I once had the opportunity of being in a car alone with Juan Maldacena for an hour and asked him. He pretty much shrugged (probably meaning any attempt to explain that to me, a layman physics junkie, would be futile.) He's a really, really nice and personable guy so I'm sure that if there was anything I could have understood he would have tried.
Think of it this way de Sitter space is essentially analogous to living on a sphere. In that space any triangle on the sphere's surface has more than 180 degrees.
http://en.wikipedia.org/wiki/Spherical_geometry
In hyperbolic space any triangle on the hyperbolic surface has less than 180 degrees.
A sphere has no boundary (think invisible walls in video games). You can move over it for infinite time without encountering an invisible wall that says, you can't go further. Because it closes on itself. Contrast this with hyperbolic space, which must has such boundary, because it can't close on itself without becoming some other kind of space.
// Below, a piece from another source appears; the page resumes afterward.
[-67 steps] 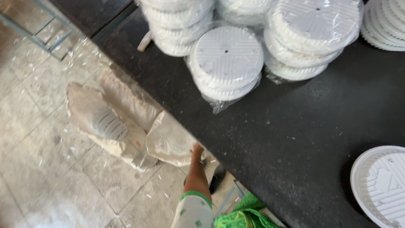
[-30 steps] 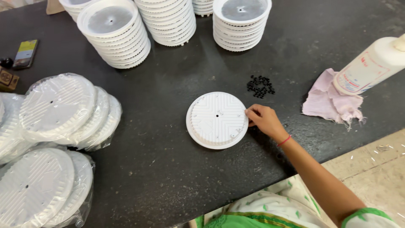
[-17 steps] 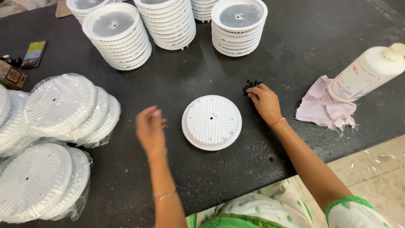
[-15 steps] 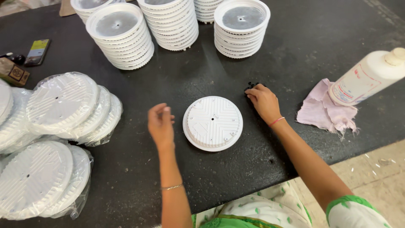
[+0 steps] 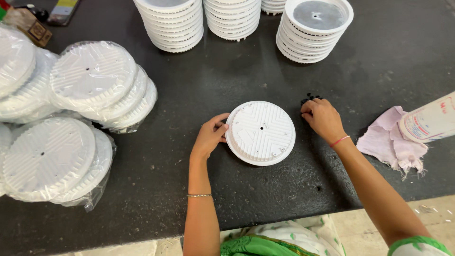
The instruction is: The person picks a white ribbed plastic light fixture cover from a stack, places it onto a round base with a mesh diffuser, presses it to seat it, wraps the assembled unit in a clear plastic bag, and stacks the wrapped unit with others on the work table.
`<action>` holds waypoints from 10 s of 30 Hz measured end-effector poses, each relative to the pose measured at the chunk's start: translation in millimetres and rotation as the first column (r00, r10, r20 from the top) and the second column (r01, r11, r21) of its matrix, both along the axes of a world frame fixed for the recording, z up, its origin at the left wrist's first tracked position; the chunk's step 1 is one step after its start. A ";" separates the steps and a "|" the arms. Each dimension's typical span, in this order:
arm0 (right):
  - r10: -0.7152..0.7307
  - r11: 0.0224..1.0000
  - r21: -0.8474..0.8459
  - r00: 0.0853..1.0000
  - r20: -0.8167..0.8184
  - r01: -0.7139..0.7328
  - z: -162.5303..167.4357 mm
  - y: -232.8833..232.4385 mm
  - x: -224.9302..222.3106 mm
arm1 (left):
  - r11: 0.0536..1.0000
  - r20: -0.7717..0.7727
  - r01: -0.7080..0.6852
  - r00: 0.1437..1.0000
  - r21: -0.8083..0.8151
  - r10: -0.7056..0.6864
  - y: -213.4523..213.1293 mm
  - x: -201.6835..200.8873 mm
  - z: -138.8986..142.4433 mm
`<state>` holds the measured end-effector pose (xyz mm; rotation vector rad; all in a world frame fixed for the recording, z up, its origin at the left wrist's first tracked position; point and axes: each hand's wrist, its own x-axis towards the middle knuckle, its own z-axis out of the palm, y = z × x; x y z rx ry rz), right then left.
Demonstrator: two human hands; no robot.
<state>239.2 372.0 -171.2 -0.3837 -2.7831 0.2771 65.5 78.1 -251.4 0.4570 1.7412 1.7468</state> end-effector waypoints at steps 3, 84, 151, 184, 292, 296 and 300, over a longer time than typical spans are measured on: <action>0.010 0.998 -0.056 0.999 0.036 -0.008 1.2 1.4 3.7 | 0.999 -0.083 -0.045 0.996 -0.019 0.043 3.2 1.3 -4.0; 0.213 0.915 0.190 0.826 0.522 -0.356 34.0 -106.9 -89.4 | 0.964 -0.221 -0.261 0.944 -0.045 0.245 -17.1 0.1 19.9; 0.404 0.914 0.094 0.899 -0.166 -0.394 8.3 -105.1 -4.0 | 0.909 -0.346 -0.409 0.866 -0.074 0.361 -21.7 0.5 26.5; 0.245 0.965 -0.069 0.783 0.572 -0.251 57.2 -102.1 -82.4 | 0.910 -0.379 -0.411 0.852 -0.059 0.360 -28.3 3.9 35.8; 0.349 0.932 -0.040 0.920 -0.176 -0.361 -29.1 -184.3 28.8 | 0.885 0.108 -0.336 0.942 0.322 0.319 -10.8 -21.4 3.5; 0.305 0.929 -0.108 0.899 -0.313 -0.353 -18.6 -172.2 31.6 | 0.908 0.100 -0.287 0.958 0.305 0.269 -8.1 -18.8 7.0; -0.085 0.603 -0.743 0.902 -0.423 -0.292 -7.8 -133.7 39.8 | 0.928 0.100 -0.180 0.983 0.327 0.156 -4.6 -13.9 7.9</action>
"The holographic principle is a property of quantum gravity and string theories that states that the description of a volume of space can be thought of as encoded on a boundary to the region—preferably a light-like boundary like a gravitational horizon. First proposed by Gerard 't Hooft, it was given a precise string-theory interpretation by Leonard Susskind[1] who combined his ideas with previous ones of 't Hooft and Charles Thorn.[1][2] As pointed out by Raphael Bousso,[3] Thorn observed in 1978 that string theory admits a lower-dimensional description in which gravity emerges from it in what would now be called a holographic way. In a larger sense, the theory suggests that the entire universe can be seen as a two-dimensional information structure "painted" on the cosmological horizon, such that the three dimensions we observe are only an effective description at macroscopic scales and at low energies."
So the analogy is that the field inside the volume can be completely described by some function over the bounding surface of the volume, similar to how the light field captured by a hologram is projected and recorded on a flat glass or film plane. I can visualize that pretty easily, but I don't know enough to tie that to some concrete relationship to the fundamental physical forces of the universe.